_WORK REQUEST_
Write out the complete data exactly as written.

══════

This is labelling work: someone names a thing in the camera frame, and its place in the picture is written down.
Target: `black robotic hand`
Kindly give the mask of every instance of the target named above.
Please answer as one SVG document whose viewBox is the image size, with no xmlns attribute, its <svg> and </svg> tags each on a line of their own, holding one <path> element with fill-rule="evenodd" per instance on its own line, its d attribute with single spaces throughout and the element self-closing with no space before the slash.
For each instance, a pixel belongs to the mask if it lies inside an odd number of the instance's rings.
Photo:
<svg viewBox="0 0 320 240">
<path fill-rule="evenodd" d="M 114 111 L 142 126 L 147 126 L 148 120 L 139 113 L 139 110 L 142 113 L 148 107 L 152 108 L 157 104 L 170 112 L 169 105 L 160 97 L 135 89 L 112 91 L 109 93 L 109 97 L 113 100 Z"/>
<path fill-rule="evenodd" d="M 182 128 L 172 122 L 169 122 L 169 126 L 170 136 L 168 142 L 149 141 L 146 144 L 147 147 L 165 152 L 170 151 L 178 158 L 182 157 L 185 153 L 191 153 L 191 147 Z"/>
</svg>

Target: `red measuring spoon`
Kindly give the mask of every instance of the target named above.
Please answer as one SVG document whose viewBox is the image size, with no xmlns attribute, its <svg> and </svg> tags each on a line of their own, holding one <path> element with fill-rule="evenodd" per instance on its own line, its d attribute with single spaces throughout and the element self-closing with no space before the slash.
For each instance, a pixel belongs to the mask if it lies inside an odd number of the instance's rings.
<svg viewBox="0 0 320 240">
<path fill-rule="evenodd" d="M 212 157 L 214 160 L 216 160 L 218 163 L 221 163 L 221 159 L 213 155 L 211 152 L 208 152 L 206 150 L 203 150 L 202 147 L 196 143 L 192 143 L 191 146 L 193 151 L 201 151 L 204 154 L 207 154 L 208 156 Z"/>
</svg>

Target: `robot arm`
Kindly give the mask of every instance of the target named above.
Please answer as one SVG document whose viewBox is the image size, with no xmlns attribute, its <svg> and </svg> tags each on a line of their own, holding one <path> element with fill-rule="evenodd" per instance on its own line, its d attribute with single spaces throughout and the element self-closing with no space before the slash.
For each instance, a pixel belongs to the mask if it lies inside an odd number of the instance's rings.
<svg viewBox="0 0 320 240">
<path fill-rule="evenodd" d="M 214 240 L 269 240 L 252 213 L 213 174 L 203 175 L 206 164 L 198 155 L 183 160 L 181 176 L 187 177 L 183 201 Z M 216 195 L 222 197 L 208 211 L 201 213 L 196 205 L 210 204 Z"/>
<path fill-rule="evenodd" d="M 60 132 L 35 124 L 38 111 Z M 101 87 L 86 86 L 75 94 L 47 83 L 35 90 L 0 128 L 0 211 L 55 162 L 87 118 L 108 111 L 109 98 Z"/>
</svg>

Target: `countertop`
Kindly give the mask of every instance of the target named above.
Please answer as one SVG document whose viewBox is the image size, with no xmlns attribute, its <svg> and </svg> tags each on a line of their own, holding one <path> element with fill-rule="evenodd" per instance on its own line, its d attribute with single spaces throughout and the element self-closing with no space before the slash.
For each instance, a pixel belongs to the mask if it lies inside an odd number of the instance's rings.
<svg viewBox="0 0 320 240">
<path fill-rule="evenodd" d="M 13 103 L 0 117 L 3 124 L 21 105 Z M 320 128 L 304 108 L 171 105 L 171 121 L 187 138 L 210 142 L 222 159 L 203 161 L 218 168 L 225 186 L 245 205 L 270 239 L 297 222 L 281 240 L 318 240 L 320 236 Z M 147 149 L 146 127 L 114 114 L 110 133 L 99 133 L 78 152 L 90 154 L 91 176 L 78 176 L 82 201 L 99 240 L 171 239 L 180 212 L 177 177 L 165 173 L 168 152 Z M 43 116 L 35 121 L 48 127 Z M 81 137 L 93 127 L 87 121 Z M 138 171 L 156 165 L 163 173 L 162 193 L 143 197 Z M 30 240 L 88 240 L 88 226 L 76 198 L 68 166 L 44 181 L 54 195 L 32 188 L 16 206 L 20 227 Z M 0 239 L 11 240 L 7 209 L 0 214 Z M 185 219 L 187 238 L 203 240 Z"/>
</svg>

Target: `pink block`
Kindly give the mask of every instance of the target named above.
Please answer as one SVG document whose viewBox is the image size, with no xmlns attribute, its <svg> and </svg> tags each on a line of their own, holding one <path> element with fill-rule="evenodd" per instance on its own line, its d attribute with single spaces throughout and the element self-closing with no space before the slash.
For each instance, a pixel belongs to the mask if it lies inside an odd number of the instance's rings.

══════

_WRITTEN SOLUTION_
This is labelling work: someone names a thing in the camera frame, and its place in the picture is written down.
Target: `black robotic hand`
Kindly give the mask of every instance of the target named above.
Please answer as one SVG document whose viewBox is the image size, with no xmlns attribute, its <svg> and </svg> tags each on a line of their own, holding one <path> element with fill-rule="evenodd" per instance on its own line, its d attribute with single spaces throughout and the element self-closing with no space before the slash.
For each instance, a pixel belongs to the mask if it lies inside an odd number of the instance's rings.
Photo:
<svg viewBox="0 0 320 240">
<path fill-rule="evenodd" d="M 114 111 L 142 126 L 147 126 L 148 120 L 139 113 L 139 110 L 142 113 L 148 107 L 152 108 L 157 104 L 170 112 L 169 105 L 160 97 L 135 89 L 112 91 L 109 93 L 109 97 L 113 100 Z"/>
<path fill-rule="evenodd" d="M 182 128 L 172 122 L 169 122 L 169 126 L 170 136 L 168 142 L 149 141 L 146 144 L 147 147 L 165 152 L 170 151 L 178 158 L 182 157 L 185 153 L 191 153 L 191 147 Z"/>
</svg>

Target: `red measuring spoon`
Kindly give the mask of every instance of the target named above.
Please answer as one SVG document whose viewBox is the image size, with no xmlns attribute, its <svg> and </svg> tags each on a line of their own, holding one <path> element with fill-rule="evenodd" per instance on its own line, its d attribute with single spaces throughout and the element self-closing with no space before the slash.
For each instance, a pixel belongs to the mask if it lies inside an odd number of the instance's rings.
<svg viewBox="0 0 320 240">
<path fill-rule="evenodd" d="M 212 157 L 214 160 L 216 160 L 218 163 L 221 163 L 221 159 L 213 155 L 211 152 L 208 152 L 206 150 L 203 150 L 202 147 L 196 143 L 192 143 L 191 146 L 193 151 L 201 151 L 204 154 L 207 154 L 208 156 Z"/>
</svg>

Target: `robot arm`
Kindly give the mask of every instance of the target named above.
Please answer as one SVG document whose viewBox is the image size, with no xmlns attribute, its <svg> and </svg> tags each on a line of their own, holding one <path> element with fill-rule="evenodd" per instance on its own line, its d attribute with single spaces throughout and the element self-closing with no space before the slash.
For each instance, a pixel belongs to the mask if it lies inside an odd number of the instance's rings.
<svg viewBox="0 0 320 240">
<path fill-rule="evenodd" d="M 214 240 L 269 240 L 252 213 L 213 174 L 203 175 L 206 164 L 198 155 L 183 160 L 181 176 L 187 177 L 183 201 Z M 216 195 L 222 197 L 208 211 L 201 213 L 196 205 L 210 204 Z"/>
<path fill-rule="evenodd" d="M 60 132 L 35 124 L 38 111 Z M 101 87 L 86 86 L 75 94 L 47 83 L 35 90 L 0 128 L 0 211 L 55 162 L 87 118 L 108 111 L 109 98 Z"/>
</svg>

Target: `countertop`
Kindly give the mask of every instance of the target named above.
Please answer as one SVG document whose viewBox is the image size, with no xmlns attribute, its <svg> and </svg> tags each on a line of their own, holding one <path> element with fill-rule="evenodd" per instance on its own line, its d attribute with single spaces throughout and the element self-closing with no space before the slash.
For each instance, a pixel belongs to the mask if it lies inside an odd number of the instance's rings.
<svg viewBox="0 0 320 240">
<path fill-rule="evenodd" d="M 13 103 L 0 117 L 3 124 L 21 105 Z M 320 128 L 304 108 L 171 105 L 171 121 L 187 138 L 210 142 L 222 159 L 203 161 L 218 168 L 225 186 L 245 205 L 270 239 L 297 222 L 281 240 L 318 240 L 320 236 Z M 147 149 L 146 127 L 114 114 L 110 133 L 99 133 L 78 152 L 90 154 L 91 176 L 78 176 L 82 201 L 99 240 L 171 239 L 180 212 L 177 177 L 165 173 L 168 152 Z M 43 116 L 35 121 L 48 127 Z M 81 137 L 93 127 L 87 121 Z M 138 171 L 156 165 L 163 173 L 162 193 L 143 197 Z M 30 240 L 88 240 L 88 226 L 76 198 L 68 166 L 44 181 L 54 195 L 32 188 L 16 206 L 20 227 Z M 0 239 L 11 240 L 7 209 L 0 214 Z M 185 219 L 187 238 L 203 240 Z"/>
</svg>

Target: `pink block`
Kindly give the mask of every instance of the target named above.
Please answer as one SVG document whose viewBox is the image size, with no xmlns attribute, its <svg> and </svg> tags each on a line of their own, holding one <path> element with fill-rule="evenodd" per instance on its own line, its d attribute with single spaces throughout and the element self-closing with no space before the slash.
For each instance, a pixel belongs to the mask if it lies inside an odd number of the instance's rings.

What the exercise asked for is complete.